Abstract/Summary

The storm tracks in the mid-latitudes are a key component of the general circulation by transporting heat, momentum, and moisture from the equator towards the poles. However, the non-linear dynamics related to the interaction between mean flow and eddies are not yet fully understood. The aim of this thesis is to broaden this understanding by developing models based on minimal necessary ingredients that can capture some of the observed properties of the mid-latitudes. The derived models are based on Phillips’ quasi-geostrophic two-level model, the simplest model that can capture barotropic as well as baroclinic processes together with diabatic heating and surface friction. Both models are comprised of a set of ordinary differential equations, describing the interaction of the zonal flow with the eddies, and are analysed by means of classical dynamical systems theory.
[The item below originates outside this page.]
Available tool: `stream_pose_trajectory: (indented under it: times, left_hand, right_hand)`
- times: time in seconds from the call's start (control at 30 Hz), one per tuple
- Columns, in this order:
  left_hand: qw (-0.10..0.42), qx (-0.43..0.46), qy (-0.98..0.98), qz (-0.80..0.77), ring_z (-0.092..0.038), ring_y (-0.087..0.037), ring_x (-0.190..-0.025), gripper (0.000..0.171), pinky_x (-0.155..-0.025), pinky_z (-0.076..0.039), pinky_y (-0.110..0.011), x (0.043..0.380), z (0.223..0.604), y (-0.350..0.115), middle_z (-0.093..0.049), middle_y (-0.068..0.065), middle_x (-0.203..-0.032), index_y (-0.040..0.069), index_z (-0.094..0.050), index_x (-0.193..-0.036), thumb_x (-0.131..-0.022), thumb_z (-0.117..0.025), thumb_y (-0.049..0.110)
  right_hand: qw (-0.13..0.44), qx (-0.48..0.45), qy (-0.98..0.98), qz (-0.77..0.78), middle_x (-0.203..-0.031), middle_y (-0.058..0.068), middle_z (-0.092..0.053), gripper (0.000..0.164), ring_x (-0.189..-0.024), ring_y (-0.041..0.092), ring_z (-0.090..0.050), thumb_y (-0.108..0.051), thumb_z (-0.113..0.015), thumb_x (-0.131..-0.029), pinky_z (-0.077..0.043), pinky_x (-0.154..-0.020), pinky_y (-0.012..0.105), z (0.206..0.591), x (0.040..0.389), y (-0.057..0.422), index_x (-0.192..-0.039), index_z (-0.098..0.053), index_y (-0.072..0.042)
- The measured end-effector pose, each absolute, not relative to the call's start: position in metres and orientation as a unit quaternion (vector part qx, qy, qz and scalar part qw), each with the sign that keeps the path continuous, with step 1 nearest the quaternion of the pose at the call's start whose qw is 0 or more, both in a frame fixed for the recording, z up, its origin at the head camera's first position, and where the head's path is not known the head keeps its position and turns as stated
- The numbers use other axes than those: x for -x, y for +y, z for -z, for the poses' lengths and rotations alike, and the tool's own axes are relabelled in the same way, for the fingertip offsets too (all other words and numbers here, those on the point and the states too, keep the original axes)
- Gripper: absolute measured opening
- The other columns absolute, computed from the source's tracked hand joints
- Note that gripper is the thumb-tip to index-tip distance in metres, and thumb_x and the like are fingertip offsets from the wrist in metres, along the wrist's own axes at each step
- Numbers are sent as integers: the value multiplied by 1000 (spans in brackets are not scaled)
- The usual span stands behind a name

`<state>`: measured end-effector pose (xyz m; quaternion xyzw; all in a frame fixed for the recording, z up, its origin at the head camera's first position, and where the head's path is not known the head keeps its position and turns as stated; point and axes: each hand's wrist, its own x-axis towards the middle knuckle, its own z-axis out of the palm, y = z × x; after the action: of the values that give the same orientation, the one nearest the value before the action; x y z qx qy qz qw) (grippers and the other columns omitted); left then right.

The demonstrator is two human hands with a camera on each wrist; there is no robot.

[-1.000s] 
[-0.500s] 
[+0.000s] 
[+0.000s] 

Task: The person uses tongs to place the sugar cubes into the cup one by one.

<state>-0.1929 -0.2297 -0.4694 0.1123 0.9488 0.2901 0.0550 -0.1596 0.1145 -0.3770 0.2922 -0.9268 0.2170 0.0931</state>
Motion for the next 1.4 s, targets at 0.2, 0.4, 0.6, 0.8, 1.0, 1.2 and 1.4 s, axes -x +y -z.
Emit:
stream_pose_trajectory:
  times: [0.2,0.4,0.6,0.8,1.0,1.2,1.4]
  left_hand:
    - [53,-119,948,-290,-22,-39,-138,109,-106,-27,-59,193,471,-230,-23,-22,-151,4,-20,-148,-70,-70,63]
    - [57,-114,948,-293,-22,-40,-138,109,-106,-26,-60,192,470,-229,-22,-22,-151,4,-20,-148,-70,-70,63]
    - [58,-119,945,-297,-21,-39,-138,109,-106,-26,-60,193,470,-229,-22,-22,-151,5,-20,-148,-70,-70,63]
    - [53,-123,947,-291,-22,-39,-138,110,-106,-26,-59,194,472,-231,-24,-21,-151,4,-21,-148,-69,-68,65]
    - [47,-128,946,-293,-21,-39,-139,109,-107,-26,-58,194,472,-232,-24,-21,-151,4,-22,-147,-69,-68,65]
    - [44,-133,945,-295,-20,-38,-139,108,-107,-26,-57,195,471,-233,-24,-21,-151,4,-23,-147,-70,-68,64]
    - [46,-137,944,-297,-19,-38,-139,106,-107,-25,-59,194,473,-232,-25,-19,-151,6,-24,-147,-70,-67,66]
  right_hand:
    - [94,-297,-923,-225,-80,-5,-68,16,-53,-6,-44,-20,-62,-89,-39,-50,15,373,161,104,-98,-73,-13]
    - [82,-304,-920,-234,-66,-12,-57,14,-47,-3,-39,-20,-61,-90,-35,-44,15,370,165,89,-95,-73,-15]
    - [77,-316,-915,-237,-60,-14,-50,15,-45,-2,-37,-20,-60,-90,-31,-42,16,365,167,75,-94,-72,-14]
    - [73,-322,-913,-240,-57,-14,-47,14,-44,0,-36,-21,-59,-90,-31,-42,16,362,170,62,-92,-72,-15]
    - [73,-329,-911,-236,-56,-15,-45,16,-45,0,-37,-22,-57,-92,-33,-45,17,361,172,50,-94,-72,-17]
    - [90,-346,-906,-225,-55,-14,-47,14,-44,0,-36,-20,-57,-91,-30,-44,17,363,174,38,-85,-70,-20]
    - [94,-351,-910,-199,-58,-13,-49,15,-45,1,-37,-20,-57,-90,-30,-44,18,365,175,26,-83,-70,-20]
The first model, based on a highly simplified flow geometry, exhibits two physically realisable steady states, one purely zonal flow and one where, additionally, finite eddy motions are present. As the diabatic heating increases, the zonal solution loses stability and the eddy solution becomes attracting. After this transition, the zonal components of the solution are independent of the baroclinic forcing, a mechanism called eddy saturation. The second model, based on a zonal flow with variable latitudinal maximum and tilted eddies, enabling a positive momentum flux contrary to the first model, exhibits three states. In addition to a purely zonal state, the system features a barotropic eddy regime with poleward momentum flux, but zero poleward heat flux for lower diabatic heating. Increasing the forcing pushes the system into a baroclinic eddy regime with finite poleward heat flux. In both regimes, the zonal flow maximum is pushed polewards, whereas the growth rate of the flow speed is weakened in the baroclinic eddy regime, exhibiting incomplete eddy saturation.